Он шел в этот вечер под косматым зимним небом, под толстыми, как тросы, белыми от инея проводами, шел и думал. Он думал о Саше, о войне, о крови, которая третий год льется на всех фронтах, а в ней так чудно слилась.
Какой-то дед возил детей крестить, клал, как котят, в корзинку и вез. Какая связь? А связь есть, только незримая; во всем, что происходит, есть связь всех с каждым. Согласись он тогда остаться при штабе бригады, как лейтенант Таранов остался, и никогда бы он не встретил Сашу. Только на отдалении видишь, как связано одно с другим.
Сильный луч прожектора осветил снег, далеко вперед кинул его тень. Третьяков оглянулся. По лезвиям рельсов мчался на него слепящий свет, втягивал в себя из тьмы блестки изморози.
Он сошел с полотна. Налетел, промчался мимо него с грохотом по прогибающимся рельсам тяжелый состав, увлекая с собой морозный ветер: товарные вагоны, платформы, туши танков на платформах под заметенным брезентом, часовые в валенках на площадках вагонов, отвернувшиеся от ветра, платформы с пушками, вагоны, площадки, часовые-- мелькало, мелькало, мчалось в грохоте, в стуке колес, и выше, выше над мчащимся составом вздымалась снежная пыль. В этом взметенном снегу, в снежной мчащейся метели мелькнул и скрылся последний вагон. Туда умчался, к фронту. И устремилось вслед, с ним вместе унеслось что-то, как оторвалось от души. И ощутимой стала пустота.
ГЛАВА XYIII
-- Ну, пожили мы дружно, госпитальной каши поели, пора и честь знать. А то тут с вами воевать разучишься,-- говорил Китенев, по грудь укрытый одеялом. Как раз с вечера всей палате сменили белье-- и постельное и нательное,-- и он в чистой клейменой бязевой рубашке лежал высоко на подушке, заложив руки за голову, край белой простыни отвернут поверх одеяла. Потянулся, разведя локти, сладко зевнул до слез.-- Будете тут радио без меня слушать, где чего на свете делается. Я на Украине в госпитале лежал...
-- А говорил, ни разу не раненный,-- на слове поймал его Старых.
-- Ни разу. Это меня при бомбежке привалило. Вот начнут с утра по радио-- чудно слушать: захоплэно, литакив, гармад, рушныць... Мы возьмемся считать, сколько у немца "захоплэно"... Да ему уж воевать нечем! У него за всю войну столько не было, сколько у него "захоплэно".
-- Не ранен, а в госпитале лежал.
-- Не ранен.
-- А контужен -- не один черт?
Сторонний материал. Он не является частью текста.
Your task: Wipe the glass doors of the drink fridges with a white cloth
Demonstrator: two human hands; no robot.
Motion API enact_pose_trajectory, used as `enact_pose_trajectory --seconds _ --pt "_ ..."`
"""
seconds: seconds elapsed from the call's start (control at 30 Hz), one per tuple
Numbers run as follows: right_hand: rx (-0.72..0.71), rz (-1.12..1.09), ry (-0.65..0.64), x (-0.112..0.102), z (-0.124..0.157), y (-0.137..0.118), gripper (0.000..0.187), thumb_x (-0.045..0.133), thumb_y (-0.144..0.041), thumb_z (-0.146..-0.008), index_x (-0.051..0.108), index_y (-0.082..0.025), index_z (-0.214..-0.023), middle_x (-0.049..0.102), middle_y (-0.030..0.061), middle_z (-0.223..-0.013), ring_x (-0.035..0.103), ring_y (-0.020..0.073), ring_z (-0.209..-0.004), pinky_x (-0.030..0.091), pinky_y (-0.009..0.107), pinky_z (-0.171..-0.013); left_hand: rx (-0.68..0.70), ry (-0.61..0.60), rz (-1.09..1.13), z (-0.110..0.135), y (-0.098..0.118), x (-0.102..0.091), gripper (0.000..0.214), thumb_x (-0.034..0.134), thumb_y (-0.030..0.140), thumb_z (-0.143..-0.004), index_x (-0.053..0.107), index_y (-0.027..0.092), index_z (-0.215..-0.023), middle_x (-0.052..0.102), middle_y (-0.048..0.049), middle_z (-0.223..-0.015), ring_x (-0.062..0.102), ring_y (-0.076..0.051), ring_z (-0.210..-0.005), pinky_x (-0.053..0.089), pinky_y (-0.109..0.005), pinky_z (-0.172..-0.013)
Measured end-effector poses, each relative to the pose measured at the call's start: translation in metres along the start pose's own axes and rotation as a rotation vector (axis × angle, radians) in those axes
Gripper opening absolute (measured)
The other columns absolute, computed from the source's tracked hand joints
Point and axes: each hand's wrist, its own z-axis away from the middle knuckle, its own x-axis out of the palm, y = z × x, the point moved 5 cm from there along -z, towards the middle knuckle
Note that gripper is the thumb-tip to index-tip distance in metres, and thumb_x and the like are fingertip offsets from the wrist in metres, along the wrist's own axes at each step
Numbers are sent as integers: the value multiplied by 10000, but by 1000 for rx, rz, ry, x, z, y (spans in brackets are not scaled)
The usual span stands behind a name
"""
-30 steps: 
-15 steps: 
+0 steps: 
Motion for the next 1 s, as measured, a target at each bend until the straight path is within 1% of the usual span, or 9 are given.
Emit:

Нет таких в пехоте, чтобы воевал и нигде не раненный, не побитый.
-- И не контужен. Меня землей привалило!-- с достоинством говорил Китенев. В госпитале месяцы мелькают быстро, а каждый день долог. Вот Китенев и старался с утра пораньше "завести" Старыха, благо тот "с полоборота заводится". Они еще попрепирались со скуки: "Присыпало... А если б не откопали?" "Второй раз закапывать не пришлось бы..."-- и Китенев повернулся на бок, подпер голову, стал глядеть на Третьякова. Тот спокойно сгибал и разгибал поверх одеяла раненую руку. Врач еще на первых перевязках сказала ему: "Хочешь, чтоб рука осталась крючком?" "Зачем же мне?" -испугался Третьяков. "Тогда разрабатывай сустав, а то так и срастется". И хоть больно бывало вначале, кровью промокала повязка, оставаться инвалидом ему не хотелось.